Work to complete ▸
Write out again, word for word, the lines below from the line that holds "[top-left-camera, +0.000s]" through the line that holds "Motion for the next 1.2", omitting pictures.

== Segment start ==

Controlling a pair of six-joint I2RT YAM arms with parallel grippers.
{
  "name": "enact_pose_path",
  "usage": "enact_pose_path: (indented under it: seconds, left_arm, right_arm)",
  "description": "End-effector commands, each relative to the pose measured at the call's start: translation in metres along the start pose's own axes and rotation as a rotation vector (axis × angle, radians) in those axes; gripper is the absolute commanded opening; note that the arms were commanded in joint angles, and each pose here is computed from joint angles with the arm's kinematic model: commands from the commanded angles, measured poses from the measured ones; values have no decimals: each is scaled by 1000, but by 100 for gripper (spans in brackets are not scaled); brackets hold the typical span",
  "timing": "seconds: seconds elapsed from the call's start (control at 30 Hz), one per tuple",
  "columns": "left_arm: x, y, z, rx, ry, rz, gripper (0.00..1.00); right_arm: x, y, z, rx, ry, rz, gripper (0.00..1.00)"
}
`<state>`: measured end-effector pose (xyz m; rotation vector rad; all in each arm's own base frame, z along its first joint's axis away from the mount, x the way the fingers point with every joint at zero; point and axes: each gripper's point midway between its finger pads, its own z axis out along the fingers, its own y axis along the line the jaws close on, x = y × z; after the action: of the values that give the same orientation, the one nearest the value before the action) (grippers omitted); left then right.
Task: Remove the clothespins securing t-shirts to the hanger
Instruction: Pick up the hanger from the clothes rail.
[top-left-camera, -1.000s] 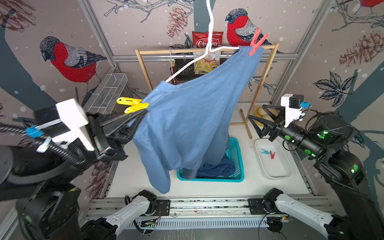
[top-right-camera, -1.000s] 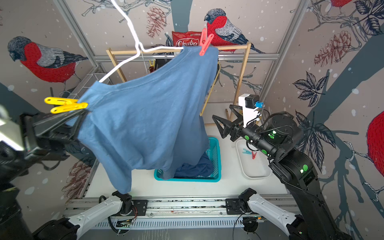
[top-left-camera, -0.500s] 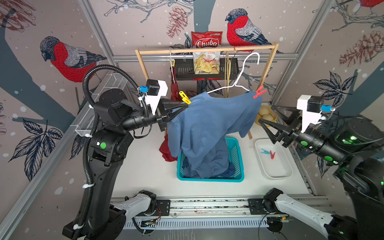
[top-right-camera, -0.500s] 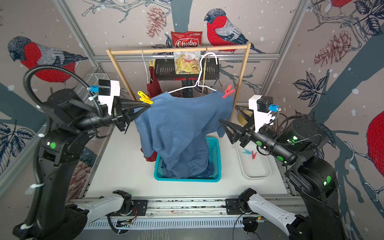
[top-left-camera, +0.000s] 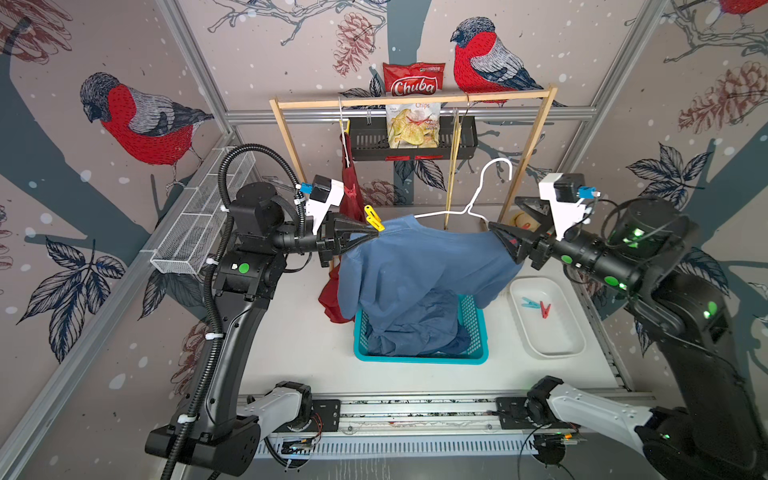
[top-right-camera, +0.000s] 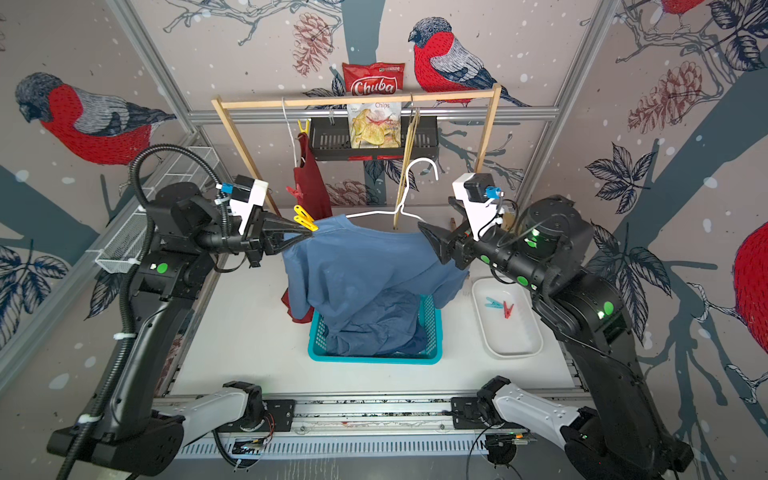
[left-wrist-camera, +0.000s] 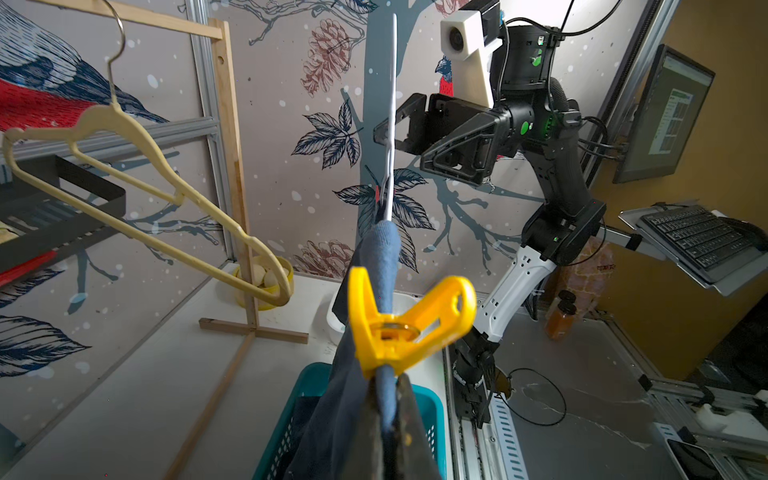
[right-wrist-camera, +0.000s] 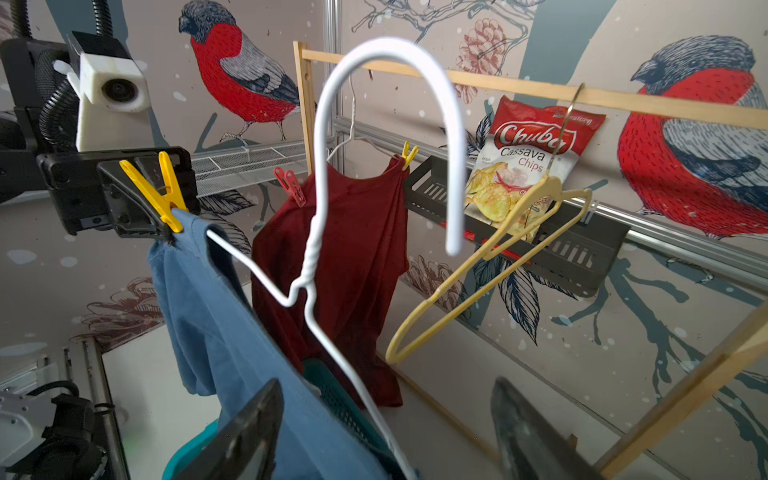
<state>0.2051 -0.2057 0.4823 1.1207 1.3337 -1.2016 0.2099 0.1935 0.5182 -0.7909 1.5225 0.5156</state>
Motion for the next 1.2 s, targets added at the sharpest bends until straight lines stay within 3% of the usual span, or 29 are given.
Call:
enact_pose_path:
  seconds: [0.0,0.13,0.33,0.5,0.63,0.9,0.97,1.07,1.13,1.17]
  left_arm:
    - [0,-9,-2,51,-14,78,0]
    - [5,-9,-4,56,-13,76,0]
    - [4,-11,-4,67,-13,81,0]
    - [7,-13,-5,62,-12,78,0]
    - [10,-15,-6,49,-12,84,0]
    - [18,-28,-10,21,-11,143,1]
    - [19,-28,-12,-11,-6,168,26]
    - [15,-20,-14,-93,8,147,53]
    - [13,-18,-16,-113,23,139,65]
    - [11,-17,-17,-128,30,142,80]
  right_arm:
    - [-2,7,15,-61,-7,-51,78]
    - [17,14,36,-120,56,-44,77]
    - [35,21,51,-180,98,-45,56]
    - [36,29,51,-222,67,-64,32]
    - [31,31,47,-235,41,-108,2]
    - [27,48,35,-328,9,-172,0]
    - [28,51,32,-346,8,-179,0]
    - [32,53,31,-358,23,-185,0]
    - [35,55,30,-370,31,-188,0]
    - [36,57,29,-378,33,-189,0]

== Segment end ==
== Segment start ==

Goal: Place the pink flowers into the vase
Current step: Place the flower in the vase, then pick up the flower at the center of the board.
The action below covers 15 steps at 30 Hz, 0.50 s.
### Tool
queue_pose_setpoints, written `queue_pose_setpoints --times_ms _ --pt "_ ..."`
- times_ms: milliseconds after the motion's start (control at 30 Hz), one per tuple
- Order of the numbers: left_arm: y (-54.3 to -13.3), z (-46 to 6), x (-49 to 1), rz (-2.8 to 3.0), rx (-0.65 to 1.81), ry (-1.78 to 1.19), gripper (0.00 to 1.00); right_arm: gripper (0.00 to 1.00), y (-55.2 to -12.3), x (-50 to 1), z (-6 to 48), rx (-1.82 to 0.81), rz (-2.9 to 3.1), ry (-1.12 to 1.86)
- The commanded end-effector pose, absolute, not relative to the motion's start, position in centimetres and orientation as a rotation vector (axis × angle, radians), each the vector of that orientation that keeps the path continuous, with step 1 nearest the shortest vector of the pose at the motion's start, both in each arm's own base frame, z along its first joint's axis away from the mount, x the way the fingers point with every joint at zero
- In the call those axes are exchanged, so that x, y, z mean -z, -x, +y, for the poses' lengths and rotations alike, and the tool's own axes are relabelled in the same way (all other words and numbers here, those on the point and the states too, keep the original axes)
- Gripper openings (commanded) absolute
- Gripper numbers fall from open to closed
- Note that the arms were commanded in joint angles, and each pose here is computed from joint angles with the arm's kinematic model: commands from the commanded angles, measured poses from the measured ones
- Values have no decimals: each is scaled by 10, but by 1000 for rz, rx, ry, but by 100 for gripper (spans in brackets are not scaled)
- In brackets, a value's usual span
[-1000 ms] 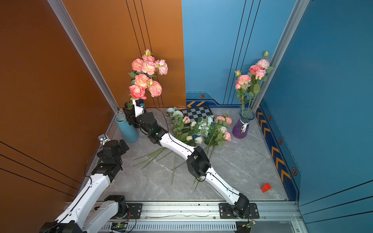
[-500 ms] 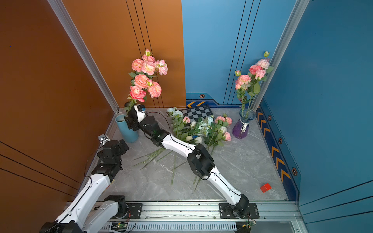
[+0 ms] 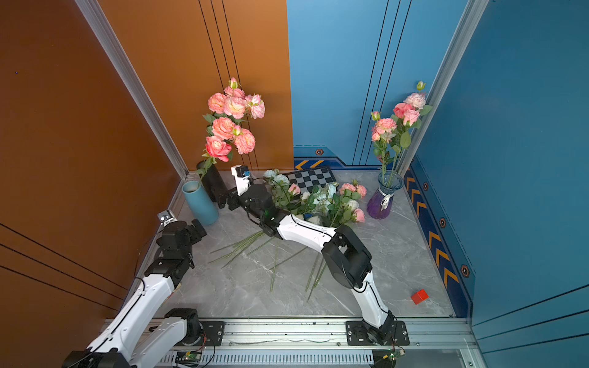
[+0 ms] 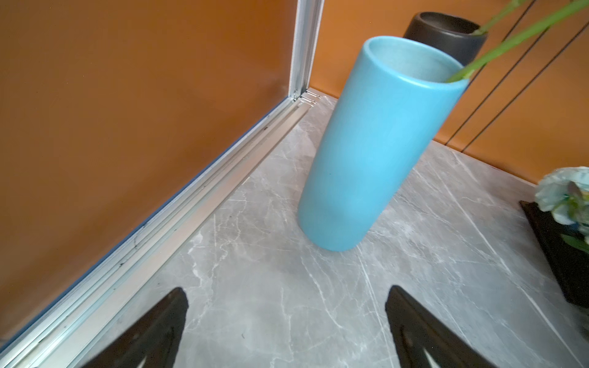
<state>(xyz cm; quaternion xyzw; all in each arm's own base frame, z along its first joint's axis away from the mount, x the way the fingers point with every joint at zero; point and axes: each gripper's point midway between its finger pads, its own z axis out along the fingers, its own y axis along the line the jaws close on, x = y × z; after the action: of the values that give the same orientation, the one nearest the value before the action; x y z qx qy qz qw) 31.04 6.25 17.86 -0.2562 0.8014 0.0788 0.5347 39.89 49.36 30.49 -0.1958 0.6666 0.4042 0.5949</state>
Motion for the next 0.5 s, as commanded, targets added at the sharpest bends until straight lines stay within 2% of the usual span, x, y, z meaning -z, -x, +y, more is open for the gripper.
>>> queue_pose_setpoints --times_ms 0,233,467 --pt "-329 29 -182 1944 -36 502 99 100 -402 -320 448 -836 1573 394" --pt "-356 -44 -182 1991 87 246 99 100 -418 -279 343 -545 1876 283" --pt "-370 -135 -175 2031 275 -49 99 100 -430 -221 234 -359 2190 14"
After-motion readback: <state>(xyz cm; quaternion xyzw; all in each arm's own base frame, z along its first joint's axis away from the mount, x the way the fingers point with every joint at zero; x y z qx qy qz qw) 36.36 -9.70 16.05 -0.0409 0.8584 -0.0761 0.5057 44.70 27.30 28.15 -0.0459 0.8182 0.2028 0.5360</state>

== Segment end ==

Reply to the exercise ▸
[top-left-camera, +0.000s] 
[top-right-camera, +0.000s] 
[left-wrist-camera, +0.000s] 
[right-wrist-camera, +0.000s] 
<state>0.2051 -0.2057 0.4823 1.1207 1.3337 -1.2016 0.2099 0.1935 0.5182 -0.7909 1.5225 0.5156</state>
Motion for the next 1.2 s, targets added at the sharpest bends until straight lines stay within 3% of the usual span, or 29 are given.

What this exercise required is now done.